HR-5587-119
Motion to reconsider laid on the table Agreed to without objection.
Sponsored by Young Kim (R-CA)
What it does
This bill would exempt geothermal exploration and production activities on non-federal surface land from three federal requirements, provided the U.S. holds less than 50% of the subsurface geothermal estate and the operator holds a valid state permit. First, it would prohibit the Department of the Interior from requiring a federal drilling permit under the Geothermal Steam Act of 1970. Second, it would declare such activities are not "major federal actions," removing the requirement for environmental review under the National Environmental Policy Act (NEPA). Third, it would exempt such activities from Endangered Species Act consultation requirements and from National Historic Preservation Act review, unless the state where the activity occurs lacks its own historic preservation law.
Who benefits
Geothermal energy developers and operators on state and private lands, who would face lower permitting costs and faster project timelines.
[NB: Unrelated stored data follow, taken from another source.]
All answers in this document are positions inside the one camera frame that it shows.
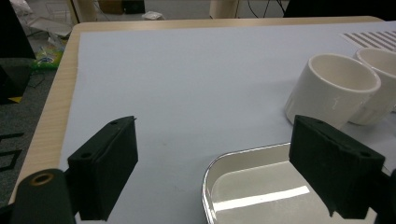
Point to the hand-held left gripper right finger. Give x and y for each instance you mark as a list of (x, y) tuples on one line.
[(336, 168)]

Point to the green package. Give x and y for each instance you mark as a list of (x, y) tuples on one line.
[(48, 57)]

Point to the square white plate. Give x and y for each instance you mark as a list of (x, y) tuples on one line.
[(249, 186)]

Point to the black box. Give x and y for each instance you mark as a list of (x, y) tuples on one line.
[(134, 6)]

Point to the clear plastic bag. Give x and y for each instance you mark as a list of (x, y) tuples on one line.
[(20, 6)]

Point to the black stand base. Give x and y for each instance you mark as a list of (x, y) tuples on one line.
[(14, 81)]

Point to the black curtain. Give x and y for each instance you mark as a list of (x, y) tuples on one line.
[(342, 7), (15, 28)]

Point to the beige wooden desk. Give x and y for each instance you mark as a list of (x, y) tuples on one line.
[(85, 9)]

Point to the white flat tray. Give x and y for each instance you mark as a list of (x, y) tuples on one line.
[(49, 26)]

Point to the brown cardboard box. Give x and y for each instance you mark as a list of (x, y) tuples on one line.
[(110, 6)]

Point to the white ribbed cup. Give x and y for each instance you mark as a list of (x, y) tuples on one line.
[(317, 93), (384, 93)]

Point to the striped placemat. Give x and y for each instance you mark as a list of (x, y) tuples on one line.
[(373, 39)]

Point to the pale table cover sheet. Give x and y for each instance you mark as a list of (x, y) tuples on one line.
[(186, 93)]

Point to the white crumpled bag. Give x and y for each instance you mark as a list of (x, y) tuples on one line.
[(152, 15)]

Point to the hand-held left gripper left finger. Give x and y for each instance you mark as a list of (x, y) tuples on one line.
[(102, 168)]
States with significant geothermal resources (particularly Nevada, California, Idaho, Utah, and Oregon) that prefer state-level oversight. Landowners on whose property geothermal development occurs, who may receive lease or royalty income more quickly. Renewable energy investors and companies seeking to expand domestic clean energy capacity. Electricity consumers in geothermal-rich regions who could benefit from increased energy supply. Utilities seeking to diversify their generation portfolios.
Who is hurt
Environmental and conservation groups that rely on NEPA review and ESA consultation to identify and mitigate ecological impacts of drilling. Endangered or threatened species whose habitats may overlap with geothermal development areas, and whose protections would be reduced. Historic preservation advocates and communities — including potentially Native American tribes near (but not on) Indian lands — who rely on federal review to protect culturally significant sites. Federal agency staff whose oversight role would be reduced. Competing energy developers who must comply with full federal review. States without robust historic preservation laws, where the federal backstop would be removed entirely.
Supporters argue
Supporters argue that geothermal energy is a reliable, carbon-free baseload power source that is being held back by duplicative federal permitting on land where the federal government has little or no ownership stake. They contend that when a state has already issued a permit and the federal subsurface interest is minimal, layering on NEPA reviews, ESA consultations, and historic preservation reviews adds years of delay and cost without meaningful additional protection — a burden not imposed on oil and gas development in many comparable situations. They point to the Department of Energy's own assessments showing geothermal could supply a significant share of U.S. electricity if permitting barriers are reduced.
Opponents argue
Opponents argue that NEPA, ESA, and historic preservation reviews exist precisely because geothermal drilling can disturb subsurface ecosystems, trigger seismic activity, and damage irreplaceable cultural sites — harms that cross property and jurisdictional lines regardless of who owns the surface estate. They contend that state permitting standards vary widely and that removing the federal backstop in states with weak environmental or preservation laws creates a race to the bottom. They further argue that the ESA exemption is particularly problematic because endangered species do not respect property boundaries, and that eliminating federal consultation removes the primary mechanism for identifying and avoiding harm to protected wildlife.
Constitutional context
The bill implicates the Commerce Clause (Art. I, §8, cl. 3), which underpins federal environmental statutes like NEPA and the ESA, and the Tenth Amendment, which reserves powers not delegated to the federal government to the states. By withdrawing federal jurisdiction over activities on non-federal land where the U.S. holds a minority subsurface interest, the bill raises questions about the scope of federal commerce power over intrastate resource extraction — a question that has become more contested following Sackett v. EPA (2023), which narrowed federal jurisdiction under the Clean Water Act, and post-Loper Bright (2024), under which courts independently assess whether agency authority extends to the regulated activity.
Checks and balances
The executive branch (Interior, EPA, and relevant agencies) would lose permitting and review authority over qualifying geothermal activities; the primary check would shift to state governments through their own permitting regimes, with Congress retaining the ability to restore federal oversight by statute.
Historical precedent
The Energy Policy Act of 2005 streamlined geothermal permitting on federal lands and established categorical exclusions for certain low-impact geothermal activities, but no prior federal law has broadly exempted non-federal geothermal operations from NEPA, ESA, and historic preservation review simultaneously.